JR西日本は6月16日、芸備線(岡山県・広島県)で臨時列車を運行すると発表した。臨時列車に連絡する二次交通の運行なども行い、地域経済への影響を検証する。

運行日は7月19日~11月24日の土曜・休日(45日)。新見~備後落合でキハ120系気動車1両の臨時列車を上下各1本運行し、備後落合~広島でもキハ120系2両編成の臨時列車を上下各1本運行する。このうち広島発の列車は快速「庄原ライナー」としての運行になる。
運行時刻は次の通り。
■新見~備後落合
新見10時24分発(8月17日は10時29分発)→備後落合11時57分着(8月17日は12時02分着)
備後落合12時20分発→新見13時58分着
■備後落合~広島
備後落合12時08分発→広島15時09分着
広島9時07分発→備後落合11時54分(快速「庄原ライナー」)
芸備線は伯備線の備中神代駅から東城・備後落合・備後庄原・三次の各駅を経て広島駅に至る159.1kmの路線。備中神代寄りは伯備線の新見駅まで乗り入れている。
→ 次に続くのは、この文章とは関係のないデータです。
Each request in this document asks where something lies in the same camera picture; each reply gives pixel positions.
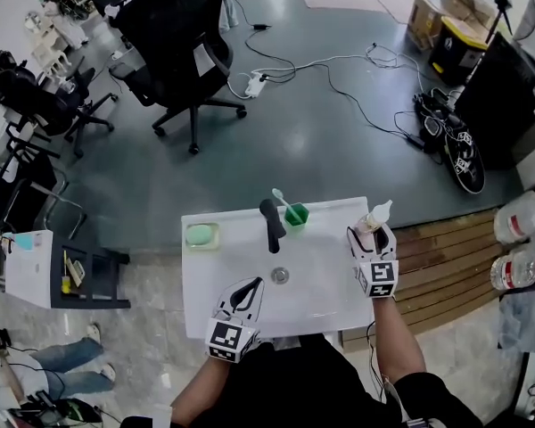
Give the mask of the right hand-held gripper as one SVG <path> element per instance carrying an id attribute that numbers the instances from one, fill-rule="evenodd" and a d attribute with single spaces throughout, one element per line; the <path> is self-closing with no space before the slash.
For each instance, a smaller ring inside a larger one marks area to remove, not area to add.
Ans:
<path id="1" fill-rule="evenodd" d="M 359 230 L 347 227 L 347 239 L 351 254 L 358 264 L 355 266 L 356 279 L 368 298 L 392 297 L 399 281 L 397 259 L 397 239 L 387 223 L 374 232 L 368 228 Z M 374 244 L 377 258 L 374 258 Z"/>

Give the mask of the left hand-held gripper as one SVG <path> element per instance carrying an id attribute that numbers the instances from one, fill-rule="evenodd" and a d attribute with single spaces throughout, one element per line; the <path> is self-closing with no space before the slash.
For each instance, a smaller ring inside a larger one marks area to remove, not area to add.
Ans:
<path id="1" fill-rule="evenodd" d="M 259 347 L 257 321 L 264 289 L 264 280 L 256 276 L 231 284 L 221 293 L 205 334 L 211 358 L 235 364 Z"/>

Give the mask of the pink clear bottle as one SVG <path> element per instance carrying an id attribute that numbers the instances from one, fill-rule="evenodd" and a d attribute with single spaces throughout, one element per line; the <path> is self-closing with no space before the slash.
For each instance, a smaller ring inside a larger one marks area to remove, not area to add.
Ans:
<path id="1" fill-rule="evenodd" d="M 366 239 L 371 236 L 376 237 L 379 233 L 390 234 L 388 220 L 391 215 L 392 200 L 383 204 L 375 205 L 365 216 L 355 225 L 355 235 L 358 238 Z"/>

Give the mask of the person's right forearm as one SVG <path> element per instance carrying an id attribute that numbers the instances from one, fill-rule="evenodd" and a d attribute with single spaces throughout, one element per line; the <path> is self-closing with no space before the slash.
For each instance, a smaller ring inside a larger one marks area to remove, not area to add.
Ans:
<path id="1" fill-rule="evenodd" d="M 396 383 L 407 375 L 425 373 L 423 352 L 395 300 L 373 299 L 373 309 L 377 362 L 382 376 Z"/>

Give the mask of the person's left forearm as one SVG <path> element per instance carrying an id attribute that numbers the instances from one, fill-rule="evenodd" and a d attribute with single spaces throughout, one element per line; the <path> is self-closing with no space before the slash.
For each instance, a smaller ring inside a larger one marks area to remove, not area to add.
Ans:
<path id="1" fill-rule="evenodd" d="M 227 361 L 208 358 L 190 383 L 171 403 L 170 428 L 223 428 L 243 406 L 237 389 L 241 369 Z"/>

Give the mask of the pale soap dish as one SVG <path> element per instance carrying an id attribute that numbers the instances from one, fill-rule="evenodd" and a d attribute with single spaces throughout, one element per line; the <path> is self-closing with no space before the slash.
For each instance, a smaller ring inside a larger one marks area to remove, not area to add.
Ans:
<path id="1" fill-rule="evenodd" d="M 186 241 L 185 241 L 185 245 L 189 248 L 189 249 L 192 249 L 192 250 L 195 250 L 195 251 L 206 251 L 206 250 L 214 250 L 214 249 L 217 249 L 218 248 L 218 245 L 219 245 L 219 225 L 217 223 L 197 223 L 197 224 L 208 224 L 208 225 L 211 225 L 212 228 L 213 228 L 213 231 L 214 231 L 214 237 L 213 237 L 213 241 L 211 243 L 209 243 L 208 245 L 205 245 L 205 246 L 189 246 Z"/>

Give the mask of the white sink basin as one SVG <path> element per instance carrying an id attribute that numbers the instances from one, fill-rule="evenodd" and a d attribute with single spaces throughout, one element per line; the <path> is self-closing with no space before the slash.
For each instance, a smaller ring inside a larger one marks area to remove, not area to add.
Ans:
<path id="1" fill-rule="evenodd" d="M 265 282 L 257 321 L 262 337 L 328 333 L 368 325 L 371 301 L 354 273 L 347 227 L 368 211 L 366 197 L 312 202 L 309 220 L 288 228 L 280 251 L 268 249 L 267 223 L 259 210 L 187 215 L 182 228 L 197 223 L 219 225 L 217 249 L 195 251 L 182 245 L 183 299 L 188 337 L 205 337 L 212 311 L 231 284 L 250 277 Z M 274 268 L 289 271 L 286 284 L 271 279 Z"/>

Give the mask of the wooden slat platform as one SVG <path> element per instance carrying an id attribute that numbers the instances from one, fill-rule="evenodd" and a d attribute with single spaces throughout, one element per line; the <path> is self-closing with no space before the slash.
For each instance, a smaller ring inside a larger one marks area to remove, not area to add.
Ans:
<path id="1" fill-rule="evenodd" d="M 495 209 L 394 230 L 398 310 L 414 334 L 452 322 L 498 297 L 490 268 L 505 253 Z"/>

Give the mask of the green soap bar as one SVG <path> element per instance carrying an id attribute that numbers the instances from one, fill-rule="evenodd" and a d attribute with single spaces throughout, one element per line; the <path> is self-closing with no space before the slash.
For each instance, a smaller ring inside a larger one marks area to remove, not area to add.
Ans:
<path id="1" fill-rule="evenodd" d="M 208 224 L 192 224 L 185 230 L 185 241 L 189 246 L 205 246 L 213 241 L 214 231 Z"/>

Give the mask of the black faucet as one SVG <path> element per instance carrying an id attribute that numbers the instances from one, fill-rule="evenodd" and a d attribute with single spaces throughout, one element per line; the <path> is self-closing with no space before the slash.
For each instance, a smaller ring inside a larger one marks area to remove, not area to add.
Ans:
<path id="1" fill-rule="evenodd" d="M 279 241 L 286 236 L 277 207 L 271 200 L 265 199 L 259 205 L 259 212 L 267 223 L 268 249 L 272 254 L 277 254 L 280 251 Z"/>

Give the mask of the person's black clothing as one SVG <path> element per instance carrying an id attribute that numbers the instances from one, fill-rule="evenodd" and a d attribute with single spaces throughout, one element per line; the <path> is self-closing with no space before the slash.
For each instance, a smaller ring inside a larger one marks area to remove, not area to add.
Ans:
<path id="1" fill-rule="evenodd" d="M 227 375 L 203 408 L 183 416 L 174 407 L 168 426 L 129 416 L 120 428 L 483 428 L 434 374 L 408 374 L 386 385 L 384 402 L 374 399 L 320 334 L 287 350 L 263 343 L 238 364 L 209 362 Z"/>

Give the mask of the black oval tray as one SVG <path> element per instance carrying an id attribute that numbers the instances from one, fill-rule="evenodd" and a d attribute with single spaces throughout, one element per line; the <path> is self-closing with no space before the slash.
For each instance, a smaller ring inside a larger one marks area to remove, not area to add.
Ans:
<path id="1" fill-rule="evenodd" d="M 485 186 L 485 169 L 477 145 L 466 128 L 445 131 L 443 154 L 456 183 L 467 193 L 479 194 Z"/>

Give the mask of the black open shelf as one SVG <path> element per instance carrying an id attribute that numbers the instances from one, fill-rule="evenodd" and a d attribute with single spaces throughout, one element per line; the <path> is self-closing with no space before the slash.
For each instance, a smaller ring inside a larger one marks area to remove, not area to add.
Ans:
<path id="1" fill-rule="evenodd" d="M 78 259 L 86 275 L 79 286 L 71 281 L 71 293 L 62 293 L 63 252 L 68 259 Z M 130 309 L 131 302 L 119 295 L 120 270 L 128 265 L 126 253 L 91 244 L 75 243 L 59 235 L 53 237 L 51 266 L 52 309 Z"/>

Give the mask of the pile of black devices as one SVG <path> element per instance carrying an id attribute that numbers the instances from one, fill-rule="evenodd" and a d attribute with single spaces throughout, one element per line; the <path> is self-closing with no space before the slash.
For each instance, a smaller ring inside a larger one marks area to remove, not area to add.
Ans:
<path id="1" fill-rule="evenodd" d="M 438 87 L 413 96 L 414 111 L 418 117 L 419 137 L 428 154 L 439 151 L 446 137 L 456 139 L 462 126 L 449 103 L 450 96 Z"/>

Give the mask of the clear water jug red cap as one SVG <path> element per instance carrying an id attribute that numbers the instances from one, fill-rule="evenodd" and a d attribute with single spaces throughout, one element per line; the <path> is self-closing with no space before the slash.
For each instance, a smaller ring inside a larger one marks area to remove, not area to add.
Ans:
<path id="1" fill-rule="evenodd" d="M 535 283 L 535 243 L 515 247 L 497 258 L 490 268 L 490 281 L 498 291 L 526 288 Z"/>
<path id="2" fill-rule="evenodd" d="M 529 191 L 500 208 L 494 235 L 503 244 L 519 243 L 535 235 L 535 192 Z"/>

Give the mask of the cream shelf object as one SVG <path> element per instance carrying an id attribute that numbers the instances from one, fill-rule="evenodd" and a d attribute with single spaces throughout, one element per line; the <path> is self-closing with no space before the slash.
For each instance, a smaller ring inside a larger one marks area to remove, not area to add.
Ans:
<path id="1" fill-rule="evenodd" d="M 67 259 L 66 268 L 70 271 L 70 275 L 74 280 L 76 286 L 79 286 L 85 278 L 86 272 L 81 262 L 76 259 Z"/>

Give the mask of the grey marble block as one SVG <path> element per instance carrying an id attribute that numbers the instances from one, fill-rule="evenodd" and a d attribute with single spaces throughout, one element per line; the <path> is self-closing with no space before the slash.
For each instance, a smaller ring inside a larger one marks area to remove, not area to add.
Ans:
<path id="1" fill-rule="evenodd" d="M 498 346 L 535 353 L 535 291 L 505 294 L 498 309 Z"/>

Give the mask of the large black cabinet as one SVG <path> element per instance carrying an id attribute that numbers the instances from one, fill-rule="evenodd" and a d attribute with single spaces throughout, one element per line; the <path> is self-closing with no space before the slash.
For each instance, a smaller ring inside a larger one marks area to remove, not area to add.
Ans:
<path id="1" fill-rule="evenodd" d="M 535 149 L 535 58 L 497 33 L 455 104 L 487 170 L 511 169 Z"/>

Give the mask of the white power strip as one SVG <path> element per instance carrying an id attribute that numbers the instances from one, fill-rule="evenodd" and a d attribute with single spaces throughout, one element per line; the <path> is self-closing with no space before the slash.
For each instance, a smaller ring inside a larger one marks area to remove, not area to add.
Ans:
<path id="1" fill-rule="evenodd" d="M 244 91 L 247 98 L 257 98 L 267 83 L 267 76 L 261 72 L 254 72 Z"/>

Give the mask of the black bin yellow lid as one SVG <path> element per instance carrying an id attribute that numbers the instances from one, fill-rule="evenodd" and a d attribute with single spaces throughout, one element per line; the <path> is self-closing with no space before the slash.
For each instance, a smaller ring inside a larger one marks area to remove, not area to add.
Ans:
<path id="1" fill-rule="evenodd" d="M 429 64 L 448 86 L 461 86 L 472 74 L 488 44 L 467 23 L 442 16 L 440 33 L 429 57 Z"/>

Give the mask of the white side cabinet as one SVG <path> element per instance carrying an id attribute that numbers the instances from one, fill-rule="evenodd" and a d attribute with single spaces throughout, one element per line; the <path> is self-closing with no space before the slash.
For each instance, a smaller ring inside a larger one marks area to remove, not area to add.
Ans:
<path id="1" fill-rule="evenodd" d="M 51 308 L 53 244 L 54 234 L 49 230 L 0 232 L 0 291 Z"/>

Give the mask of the flat cardboard box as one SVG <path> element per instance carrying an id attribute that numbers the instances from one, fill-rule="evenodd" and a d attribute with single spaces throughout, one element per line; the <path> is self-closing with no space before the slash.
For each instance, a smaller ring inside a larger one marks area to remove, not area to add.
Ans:
<path id="1" fill-rule="evenodd" d="M 440 0 L 450 15 L 461 21 L 478 21 L 487 26 L 495 17 L 494 8 L 484 0 Z"/>

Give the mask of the small black office chair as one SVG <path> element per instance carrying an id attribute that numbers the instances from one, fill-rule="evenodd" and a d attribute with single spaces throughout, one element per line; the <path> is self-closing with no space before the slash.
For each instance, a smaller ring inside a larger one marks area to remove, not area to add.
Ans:
<path id="1" fill-rule="evenodd" d="M 68 92 L 60 87 L 53 93 L 39 86 L 25 68 L 3 70 L 0 72 L 0 103 L 35 120 L 47 135 L 63 135 L 66 141 L 74 143 L 73 153 L 80 159 L 86 125 L 95 123 L 106 126 L 110 132 L 114 130 L 112 123 L 96 117 L 95 112 L 109 100 L 116 102 L 118 97 L 108 93 L 96 102 L 90 101 L 89 86 L 94 76 L 94 68 L 74 69 L 68 76 L 73 89 Z"/>

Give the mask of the white desk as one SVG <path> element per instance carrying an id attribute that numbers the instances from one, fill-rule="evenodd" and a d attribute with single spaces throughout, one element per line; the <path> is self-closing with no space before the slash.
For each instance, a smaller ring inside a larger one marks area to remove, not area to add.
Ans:
<path id="1" fill-rule="evenodd" d="M 0 0 L 0 50 L 10 52 L 17 62 L 25 61 L 35 74 L 45 66 L 44 56 L 36 51 L 78 50 L 88 41 L 82 26 L 54 1 Z"/>

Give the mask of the black metal frame chair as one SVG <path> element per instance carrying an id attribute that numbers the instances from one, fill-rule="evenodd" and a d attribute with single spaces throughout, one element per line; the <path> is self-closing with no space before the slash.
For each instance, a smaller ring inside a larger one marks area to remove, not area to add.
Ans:
<path id="1" fill-rule="evenodd" d="M 0 231 L 51 231 L 54 210 L 72 208 L 77 223 L 69 231 L 69 238 L 74 238 L 87 214 L 79 204 L 63 196 L 69 184 L 65 172 L 55 167 L 44 151 L 32 153 L 23 146 L 15 148 L 0 166 Z"/>
岡山・広島県境の前後は山間部の過疎地帯で利用者が少なく、2023年度の輸送密度は備中神代~東城が88人、東城~備後落合が20人、備後落合~備後庄原が86人で100人を割り込んでいる。

JR西日本は備中神代~備後庄原68.5kmについて、地域交通法に基づく再構築協議会の設置を要請し、2024年3月に設置。同区間の今後のあり方について、存廃も含めた議論と協議が行われている。この過程で実証事業として臨時列車を運行することが計画された。